Art. 27. Os resultados apurados em balanço terão a destinação que o CTA deliberar, estabelecida, desde logo, prioridade para o aumento de capital.

§ 1º Parte dos resultados apurados, por centro de custo, poderá ser destinada a remunerar pessoal nos termos da Lei nº 9.610, de 19 de fevereiro de 1998 (Lei de Direito Autoral), Lei nº 9.609, de 19 de fevereiro de 1998 (Proteção da Propriedade Intelectual e Indicações Geográficas), Lei nº 9.279, de 14 de maio de 1996 (Propriedade Industrial) e Lei nº 9.456, de 25 de abril de 1997 (Proteção de Cultivares) e outras aplicáveis ao caso.

§ 2º A aplicação do disposto no parágrafo anterior dar-se-á de conformidade com as metas definidas pelo CTA e critérios definidos no plano de cargos e salários.

CAPÍTULO IX
DAS DISPOSIÇÕES FINAIS E TRANSITÓRIAS

Art. 28. É vedado à EMATER-GO conceder financiamentos.

Art. 29. Este Estatuto poderá ser alterado mediante proposta da Diretoria Executiva, aprovação do CTA e deliberação do Governador do Estado.

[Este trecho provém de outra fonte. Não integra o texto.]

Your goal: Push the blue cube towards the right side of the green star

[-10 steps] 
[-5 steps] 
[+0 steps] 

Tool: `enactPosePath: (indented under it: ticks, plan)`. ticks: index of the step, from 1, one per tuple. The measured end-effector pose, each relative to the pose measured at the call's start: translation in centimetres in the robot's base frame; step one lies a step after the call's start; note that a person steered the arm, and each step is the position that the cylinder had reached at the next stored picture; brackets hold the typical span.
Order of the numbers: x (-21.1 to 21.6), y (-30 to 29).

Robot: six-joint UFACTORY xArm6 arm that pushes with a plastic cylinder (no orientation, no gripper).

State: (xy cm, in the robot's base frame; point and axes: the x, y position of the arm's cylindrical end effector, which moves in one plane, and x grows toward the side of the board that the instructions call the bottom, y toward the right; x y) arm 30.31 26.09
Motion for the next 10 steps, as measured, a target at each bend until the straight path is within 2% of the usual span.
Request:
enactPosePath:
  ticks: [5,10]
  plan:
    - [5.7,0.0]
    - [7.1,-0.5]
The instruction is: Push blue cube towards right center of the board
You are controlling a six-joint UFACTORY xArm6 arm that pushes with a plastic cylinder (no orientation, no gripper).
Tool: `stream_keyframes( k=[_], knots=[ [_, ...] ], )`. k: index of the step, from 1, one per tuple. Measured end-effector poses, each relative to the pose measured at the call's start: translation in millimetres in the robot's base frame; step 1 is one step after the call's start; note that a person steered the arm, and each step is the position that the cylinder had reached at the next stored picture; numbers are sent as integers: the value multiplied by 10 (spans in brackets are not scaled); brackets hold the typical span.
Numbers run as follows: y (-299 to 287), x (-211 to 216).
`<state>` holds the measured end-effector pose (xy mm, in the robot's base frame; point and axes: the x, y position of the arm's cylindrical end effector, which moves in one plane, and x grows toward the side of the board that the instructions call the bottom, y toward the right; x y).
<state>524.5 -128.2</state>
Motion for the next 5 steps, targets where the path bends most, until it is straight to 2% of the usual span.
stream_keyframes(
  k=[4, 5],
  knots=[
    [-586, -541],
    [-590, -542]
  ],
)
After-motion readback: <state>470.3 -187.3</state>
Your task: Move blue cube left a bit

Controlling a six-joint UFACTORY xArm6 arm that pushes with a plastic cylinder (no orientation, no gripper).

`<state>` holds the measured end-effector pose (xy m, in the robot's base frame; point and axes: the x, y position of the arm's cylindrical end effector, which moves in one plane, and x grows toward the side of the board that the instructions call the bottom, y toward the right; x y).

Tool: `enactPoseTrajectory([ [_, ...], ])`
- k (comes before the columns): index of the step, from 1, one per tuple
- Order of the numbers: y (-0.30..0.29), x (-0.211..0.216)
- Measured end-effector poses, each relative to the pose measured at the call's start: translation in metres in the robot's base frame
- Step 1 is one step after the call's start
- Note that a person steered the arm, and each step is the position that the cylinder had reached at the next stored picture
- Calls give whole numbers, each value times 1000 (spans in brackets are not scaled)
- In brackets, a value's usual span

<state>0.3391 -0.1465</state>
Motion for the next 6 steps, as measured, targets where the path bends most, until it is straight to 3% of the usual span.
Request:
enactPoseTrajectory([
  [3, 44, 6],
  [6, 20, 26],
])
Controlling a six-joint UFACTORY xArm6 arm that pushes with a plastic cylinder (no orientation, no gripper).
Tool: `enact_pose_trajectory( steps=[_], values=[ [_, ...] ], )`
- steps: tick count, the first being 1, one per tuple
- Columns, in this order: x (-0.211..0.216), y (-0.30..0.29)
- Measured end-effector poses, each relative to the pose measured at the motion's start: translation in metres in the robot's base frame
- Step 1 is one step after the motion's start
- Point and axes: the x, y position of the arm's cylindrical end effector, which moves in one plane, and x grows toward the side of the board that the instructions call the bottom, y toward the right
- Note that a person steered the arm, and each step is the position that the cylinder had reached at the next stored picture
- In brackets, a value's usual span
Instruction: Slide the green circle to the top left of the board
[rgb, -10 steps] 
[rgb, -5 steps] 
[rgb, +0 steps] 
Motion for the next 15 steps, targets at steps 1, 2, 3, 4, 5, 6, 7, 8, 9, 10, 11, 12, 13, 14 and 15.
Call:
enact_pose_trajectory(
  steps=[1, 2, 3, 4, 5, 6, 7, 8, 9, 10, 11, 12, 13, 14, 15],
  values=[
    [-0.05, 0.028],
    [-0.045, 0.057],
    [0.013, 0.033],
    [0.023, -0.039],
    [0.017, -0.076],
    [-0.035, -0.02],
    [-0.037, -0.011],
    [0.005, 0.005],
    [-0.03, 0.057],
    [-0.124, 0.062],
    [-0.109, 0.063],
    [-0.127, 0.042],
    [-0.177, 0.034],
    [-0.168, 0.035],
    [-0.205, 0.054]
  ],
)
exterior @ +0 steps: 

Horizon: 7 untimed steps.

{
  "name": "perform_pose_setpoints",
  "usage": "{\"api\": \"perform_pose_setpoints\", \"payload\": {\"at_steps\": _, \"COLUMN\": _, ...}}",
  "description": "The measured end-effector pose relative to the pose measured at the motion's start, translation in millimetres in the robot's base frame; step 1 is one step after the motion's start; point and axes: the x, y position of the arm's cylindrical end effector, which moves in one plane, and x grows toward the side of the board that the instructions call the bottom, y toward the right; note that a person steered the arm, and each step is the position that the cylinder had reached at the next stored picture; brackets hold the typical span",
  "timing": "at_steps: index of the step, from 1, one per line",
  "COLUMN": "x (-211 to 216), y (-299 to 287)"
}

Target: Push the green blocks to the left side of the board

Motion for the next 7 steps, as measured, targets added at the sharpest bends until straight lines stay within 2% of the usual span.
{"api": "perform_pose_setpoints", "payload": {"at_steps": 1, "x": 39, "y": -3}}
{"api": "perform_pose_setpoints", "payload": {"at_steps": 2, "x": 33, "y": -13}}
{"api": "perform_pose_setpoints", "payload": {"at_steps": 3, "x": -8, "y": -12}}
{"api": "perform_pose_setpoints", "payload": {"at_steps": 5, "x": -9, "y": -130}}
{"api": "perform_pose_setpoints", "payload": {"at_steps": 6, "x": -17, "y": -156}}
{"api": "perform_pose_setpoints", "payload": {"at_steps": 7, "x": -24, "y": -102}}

Art. 30. Em caso de extinção da EMATER-GO, seus bens e direitos, atendidos os encargos e responsabilidades assumidos, reverterão ao patrimônio do Estado e às pessoas jurídicas que participaram da formação de seu capital, proporcionalmente à respectiva integralização.

Art. 31. Poderá ser instituída gratificação de interiorização, não incorporável ao salário, destinada a empregados que exercerem suas atividades em localidades enquadráveis em critérios, condições e prazos estabelecidos em regulamento próprio.

Art. 32. Os dirigentes, ao assumirem suas funções, prestarão declaração de bens, anualmente renovadas, sujeitos à idêntica exigência quando se desligarem, nos termos das normas em vigor.

Art. 33. Até a aprovação do pertinente regulamento e conclusão do processo seletivo para os cargos de que trata o parágrafo único do art. 25, o provimento dos mesmos dar-se-á por pronta nomeação do Presidente da Empresa.

Este texto não substitui o publicado no D.O. de 30-06-2010.